I campionamenti di Arpa Lazio per verificare da dove arrivi la schiuma in mare: escluse contaminazioni batteriche

Il lavoro di Arpa è iniziato non appena arrivate le prime segnalazioni: da quel momento sono cominciate le analisi e i campionamenti delle acque del mare per verificare se la presenza di sostanze potenzialmente pericolose. I risultati delle analisi microbiologiche per tutti i campioni analizzati hanno rilevato valori dei parametri Escherichia coli ed Enterococchi conformi ai limiti previsti dalle norme: stando a quanto rilevato sono escluse contaminazioni batteriche.

Mare marrone e schiuma: possibile causa nelle alghe

In alcuni casi sono ancora in corso le analisi microscopiche per l’identificazione delle tipologie di alghe, ma non per quanto riguarda i campionamenti effettuati nelle acque del mare in provincia di Latina. In questo caso, infatti, i risultati hanno confermato la fioritura di microalghe appartenenti al gruppo delle Raphidophyceae, che tipicamente colorano le acque di verde, marrone o giallo.

Nel presentare i dati emersi finora, Arpa ha chiarito che, sebbene si stia presentando con particolare intensità, non si tratta di un fenomeno "né nuovo, né sorprendente", favorito dall'aumento delle temperature registrato negli ultimi giorni.

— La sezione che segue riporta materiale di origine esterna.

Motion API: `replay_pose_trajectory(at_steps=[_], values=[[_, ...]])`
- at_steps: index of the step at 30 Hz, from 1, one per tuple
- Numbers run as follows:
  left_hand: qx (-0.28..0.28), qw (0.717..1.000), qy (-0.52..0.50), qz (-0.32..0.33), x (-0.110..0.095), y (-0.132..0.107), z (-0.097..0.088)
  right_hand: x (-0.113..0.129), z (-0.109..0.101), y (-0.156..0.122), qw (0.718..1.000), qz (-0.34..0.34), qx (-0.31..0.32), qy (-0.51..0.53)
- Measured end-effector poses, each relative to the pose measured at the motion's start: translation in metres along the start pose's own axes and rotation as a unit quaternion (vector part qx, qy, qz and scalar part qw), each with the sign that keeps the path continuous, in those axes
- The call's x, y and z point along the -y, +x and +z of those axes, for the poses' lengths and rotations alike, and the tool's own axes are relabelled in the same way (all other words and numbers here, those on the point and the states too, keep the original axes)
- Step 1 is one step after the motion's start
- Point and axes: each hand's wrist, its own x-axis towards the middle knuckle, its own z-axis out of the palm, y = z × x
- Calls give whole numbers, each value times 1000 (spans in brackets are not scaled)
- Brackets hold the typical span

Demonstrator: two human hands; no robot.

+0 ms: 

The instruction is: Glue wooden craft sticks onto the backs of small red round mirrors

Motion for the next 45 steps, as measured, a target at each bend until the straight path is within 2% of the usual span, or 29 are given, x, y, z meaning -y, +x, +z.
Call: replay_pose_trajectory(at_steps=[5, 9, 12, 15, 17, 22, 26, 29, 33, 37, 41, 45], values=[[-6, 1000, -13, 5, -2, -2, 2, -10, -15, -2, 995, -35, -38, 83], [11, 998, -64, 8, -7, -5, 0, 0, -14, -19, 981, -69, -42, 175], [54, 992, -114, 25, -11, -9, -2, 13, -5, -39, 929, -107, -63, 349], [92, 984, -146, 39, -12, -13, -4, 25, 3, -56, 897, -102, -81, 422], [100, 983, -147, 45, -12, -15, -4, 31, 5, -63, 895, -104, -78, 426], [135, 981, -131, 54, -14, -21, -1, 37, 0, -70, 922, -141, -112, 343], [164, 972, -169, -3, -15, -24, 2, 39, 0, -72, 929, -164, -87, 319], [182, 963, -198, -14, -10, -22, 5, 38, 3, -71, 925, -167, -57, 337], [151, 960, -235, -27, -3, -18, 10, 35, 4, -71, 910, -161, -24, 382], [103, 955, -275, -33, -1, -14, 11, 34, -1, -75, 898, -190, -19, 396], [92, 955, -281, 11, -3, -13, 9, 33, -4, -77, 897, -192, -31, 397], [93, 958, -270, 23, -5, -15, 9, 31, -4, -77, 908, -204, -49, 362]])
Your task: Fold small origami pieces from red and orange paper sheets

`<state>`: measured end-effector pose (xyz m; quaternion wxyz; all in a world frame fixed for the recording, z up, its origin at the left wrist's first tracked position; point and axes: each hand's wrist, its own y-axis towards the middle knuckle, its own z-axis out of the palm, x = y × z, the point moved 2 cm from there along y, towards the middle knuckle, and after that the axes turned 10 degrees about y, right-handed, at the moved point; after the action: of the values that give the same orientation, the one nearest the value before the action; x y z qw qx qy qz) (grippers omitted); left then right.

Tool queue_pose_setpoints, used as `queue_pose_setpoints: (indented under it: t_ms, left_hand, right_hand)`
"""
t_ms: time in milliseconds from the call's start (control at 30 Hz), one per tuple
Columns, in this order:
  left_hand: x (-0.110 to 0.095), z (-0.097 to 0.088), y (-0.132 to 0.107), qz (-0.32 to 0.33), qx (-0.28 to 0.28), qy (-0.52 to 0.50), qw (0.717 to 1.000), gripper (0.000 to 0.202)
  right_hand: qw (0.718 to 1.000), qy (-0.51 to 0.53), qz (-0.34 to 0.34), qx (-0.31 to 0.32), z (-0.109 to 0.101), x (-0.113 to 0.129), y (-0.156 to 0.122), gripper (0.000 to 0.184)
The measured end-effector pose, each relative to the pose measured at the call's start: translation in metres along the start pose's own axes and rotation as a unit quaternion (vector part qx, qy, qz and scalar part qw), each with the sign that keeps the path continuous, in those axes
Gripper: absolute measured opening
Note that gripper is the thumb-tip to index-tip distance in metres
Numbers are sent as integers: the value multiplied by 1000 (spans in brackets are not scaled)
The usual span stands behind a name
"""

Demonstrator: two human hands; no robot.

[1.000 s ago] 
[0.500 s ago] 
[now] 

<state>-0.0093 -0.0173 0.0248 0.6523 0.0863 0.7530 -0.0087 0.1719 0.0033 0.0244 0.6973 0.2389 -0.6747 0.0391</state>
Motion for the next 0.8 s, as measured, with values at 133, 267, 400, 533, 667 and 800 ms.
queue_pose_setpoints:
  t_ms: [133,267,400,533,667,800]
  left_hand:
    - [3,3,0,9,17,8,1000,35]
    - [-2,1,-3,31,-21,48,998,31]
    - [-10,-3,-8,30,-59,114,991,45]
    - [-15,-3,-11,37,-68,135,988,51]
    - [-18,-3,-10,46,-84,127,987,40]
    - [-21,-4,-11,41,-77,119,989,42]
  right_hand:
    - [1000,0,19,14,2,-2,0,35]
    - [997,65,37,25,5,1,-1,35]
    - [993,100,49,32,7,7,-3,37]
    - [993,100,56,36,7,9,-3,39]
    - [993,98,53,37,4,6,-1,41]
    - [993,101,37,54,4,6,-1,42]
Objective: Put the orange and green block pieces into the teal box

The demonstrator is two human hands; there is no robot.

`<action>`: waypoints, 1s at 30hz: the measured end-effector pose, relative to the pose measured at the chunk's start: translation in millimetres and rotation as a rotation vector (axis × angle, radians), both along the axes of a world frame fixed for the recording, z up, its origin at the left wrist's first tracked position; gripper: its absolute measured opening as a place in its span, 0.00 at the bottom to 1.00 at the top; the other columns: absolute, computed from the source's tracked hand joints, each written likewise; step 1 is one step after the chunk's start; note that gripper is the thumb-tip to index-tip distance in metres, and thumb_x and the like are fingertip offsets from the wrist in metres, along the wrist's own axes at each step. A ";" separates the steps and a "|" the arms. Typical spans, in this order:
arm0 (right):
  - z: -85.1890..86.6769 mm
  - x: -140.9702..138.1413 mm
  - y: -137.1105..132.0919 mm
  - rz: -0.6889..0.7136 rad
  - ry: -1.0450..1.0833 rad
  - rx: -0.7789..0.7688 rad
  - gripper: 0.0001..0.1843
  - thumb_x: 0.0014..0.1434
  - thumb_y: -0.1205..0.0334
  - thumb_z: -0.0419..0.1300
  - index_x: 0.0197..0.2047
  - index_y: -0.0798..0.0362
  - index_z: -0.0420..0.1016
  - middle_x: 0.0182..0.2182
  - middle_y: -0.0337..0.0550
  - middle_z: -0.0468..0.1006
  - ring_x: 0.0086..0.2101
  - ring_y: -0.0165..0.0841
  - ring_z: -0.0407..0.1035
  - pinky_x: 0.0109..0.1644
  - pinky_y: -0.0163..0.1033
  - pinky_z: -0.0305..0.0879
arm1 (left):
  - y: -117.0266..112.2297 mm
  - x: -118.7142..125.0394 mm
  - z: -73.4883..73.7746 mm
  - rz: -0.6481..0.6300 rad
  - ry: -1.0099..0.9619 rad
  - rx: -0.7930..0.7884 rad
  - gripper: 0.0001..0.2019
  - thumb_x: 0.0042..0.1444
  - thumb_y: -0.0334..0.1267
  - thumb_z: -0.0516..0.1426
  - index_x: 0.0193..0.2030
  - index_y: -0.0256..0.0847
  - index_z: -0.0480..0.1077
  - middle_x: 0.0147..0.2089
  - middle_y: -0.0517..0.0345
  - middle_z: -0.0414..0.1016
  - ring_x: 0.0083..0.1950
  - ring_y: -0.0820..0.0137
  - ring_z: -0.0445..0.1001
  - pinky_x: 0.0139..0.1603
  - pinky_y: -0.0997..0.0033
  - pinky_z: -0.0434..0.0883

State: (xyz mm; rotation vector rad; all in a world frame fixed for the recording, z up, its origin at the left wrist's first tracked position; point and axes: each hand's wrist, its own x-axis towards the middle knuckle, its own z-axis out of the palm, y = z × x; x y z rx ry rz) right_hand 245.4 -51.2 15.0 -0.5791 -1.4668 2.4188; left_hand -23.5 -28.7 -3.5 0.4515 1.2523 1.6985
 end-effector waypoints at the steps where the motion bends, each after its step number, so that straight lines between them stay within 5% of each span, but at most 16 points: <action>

Il caldo, infatti, "favorisce lo sviluppo della componente fitoplanctonica (le microalghe), i cui processi di produzione primaria generano il rilascio di tensioattivi naturali che possono formare schiume superficiali o micro aggregati gelatinosi che dalla colonna d’acqua tendono a risalire in superficie", spiegano dall'ente ambientale.

Correnti e vento: quando si vede di più la schiuma in mare

Per rendere maggiormente visibile il fenomeno basta pochissimo. "Un discreto moto ondoso, l'azione del vento o anche l’agitazione delle acque determinata dalle eliche o idrogetti di grosse imbarcazioni innescano facilmente questo meccanismo e le schiume per loro natura tendono ad accumularsi maggiormente in determinate aree a seconda delle correnti creando, inoltre, dei nuclei di aggregazione anche per altri materiali presenti in mare, che siano di natura organico-biologica (frammenti di materiale vegetale, organismi intrappolati, batteri, ecc.) o inorganica/antropica (sabbia, plastiche, ecc.)", spiegano ancora.

Schiuma in mare, cosa fare durante un bagno: evitare i contatti

Il colore alterato dell'acqua di mare e le schiume in questo caso rappresentano un pericolo per chi si trova in spiaggia o in acqua a fare il bagno? Ovviamente no: le formazioni schiumose di origine naturale di questo tipo generalmente non rappresentano di per sé un pericolo per la salute umana. Qualche problema, però, potrebbe manifestarsi qualora portassero con sé microorganismi o altre sostanze indesiderate potenzialmente irritanti o dannose. Il suggerimento di Arpa, a questo proposito, è quello di è evitare il contatto diretto.